Requirement -
Only the lines that contain the string "camera" belong in the answer; pull them from the records.

(Information)

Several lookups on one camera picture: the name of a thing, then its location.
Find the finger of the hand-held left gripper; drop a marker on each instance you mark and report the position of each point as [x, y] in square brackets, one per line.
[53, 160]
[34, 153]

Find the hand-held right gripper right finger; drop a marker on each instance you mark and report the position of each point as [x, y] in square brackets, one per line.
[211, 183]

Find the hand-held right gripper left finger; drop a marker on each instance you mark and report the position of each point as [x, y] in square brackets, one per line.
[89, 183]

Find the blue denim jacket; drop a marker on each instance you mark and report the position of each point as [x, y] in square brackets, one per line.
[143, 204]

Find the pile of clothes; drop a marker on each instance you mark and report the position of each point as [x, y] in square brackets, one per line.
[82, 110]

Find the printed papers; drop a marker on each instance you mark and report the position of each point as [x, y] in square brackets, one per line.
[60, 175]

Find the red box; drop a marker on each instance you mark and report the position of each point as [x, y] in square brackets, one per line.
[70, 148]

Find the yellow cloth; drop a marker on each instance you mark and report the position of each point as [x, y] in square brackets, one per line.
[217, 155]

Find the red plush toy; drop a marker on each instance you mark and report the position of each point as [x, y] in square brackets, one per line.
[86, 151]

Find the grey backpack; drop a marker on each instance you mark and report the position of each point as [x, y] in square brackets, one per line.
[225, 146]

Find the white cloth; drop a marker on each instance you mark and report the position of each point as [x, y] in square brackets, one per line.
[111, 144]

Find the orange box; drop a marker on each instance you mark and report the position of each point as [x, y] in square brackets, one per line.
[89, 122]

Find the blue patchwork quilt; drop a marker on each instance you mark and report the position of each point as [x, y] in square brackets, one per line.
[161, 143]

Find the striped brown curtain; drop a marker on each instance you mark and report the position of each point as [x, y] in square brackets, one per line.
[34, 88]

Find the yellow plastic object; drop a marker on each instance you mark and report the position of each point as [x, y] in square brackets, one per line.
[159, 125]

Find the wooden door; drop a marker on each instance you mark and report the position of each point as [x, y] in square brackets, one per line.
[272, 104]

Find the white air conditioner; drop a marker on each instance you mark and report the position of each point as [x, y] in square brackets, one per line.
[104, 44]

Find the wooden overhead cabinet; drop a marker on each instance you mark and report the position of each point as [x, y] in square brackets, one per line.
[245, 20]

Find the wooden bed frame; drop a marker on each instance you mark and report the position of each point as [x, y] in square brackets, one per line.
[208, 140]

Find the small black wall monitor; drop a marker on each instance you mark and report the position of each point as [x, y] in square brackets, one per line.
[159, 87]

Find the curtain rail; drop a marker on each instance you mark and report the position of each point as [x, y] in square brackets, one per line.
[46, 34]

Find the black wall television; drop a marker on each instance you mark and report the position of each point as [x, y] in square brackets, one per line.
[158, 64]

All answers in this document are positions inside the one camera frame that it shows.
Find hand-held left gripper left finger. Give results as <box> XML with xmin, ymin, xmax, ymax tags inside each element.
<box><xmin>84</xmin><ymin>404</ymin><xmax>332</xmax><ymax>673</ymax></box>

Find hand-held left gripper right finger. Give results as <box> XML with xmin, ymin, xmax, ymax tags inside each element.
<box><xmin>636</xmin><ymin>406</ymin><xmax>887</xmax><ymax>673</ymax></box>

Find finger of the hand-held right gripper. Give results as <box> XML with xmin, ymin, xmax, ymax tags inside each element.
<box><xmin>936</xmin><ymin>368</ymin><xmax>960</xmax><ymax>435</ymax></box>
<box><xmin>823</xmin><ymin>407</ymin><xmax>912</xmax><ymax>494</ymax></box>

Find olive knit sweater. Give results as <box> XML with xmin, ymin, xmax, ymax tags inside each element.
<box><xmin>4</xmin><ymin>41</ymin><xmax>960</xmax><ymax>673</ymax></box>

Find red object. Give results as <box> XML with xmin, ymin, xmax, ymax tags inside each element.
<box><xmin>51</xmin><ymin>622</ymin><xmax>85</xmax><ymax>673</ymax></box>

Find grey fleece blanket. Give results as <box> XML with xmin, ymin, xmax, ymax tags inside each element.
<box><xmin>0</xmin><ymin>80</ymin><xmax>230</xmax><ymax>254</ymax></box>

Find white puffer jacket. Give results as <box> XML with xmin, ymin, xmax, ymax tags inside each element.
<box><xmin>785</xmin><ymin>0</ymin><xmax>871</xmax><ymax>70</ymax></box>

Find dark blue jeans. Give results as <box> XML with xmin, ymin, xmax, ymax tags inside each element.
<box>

(End Information)

The answer -
Several lookups on one camera picture: the name of a thing, then its location.
All answers in this document are positions inside the one camera frame that it shows.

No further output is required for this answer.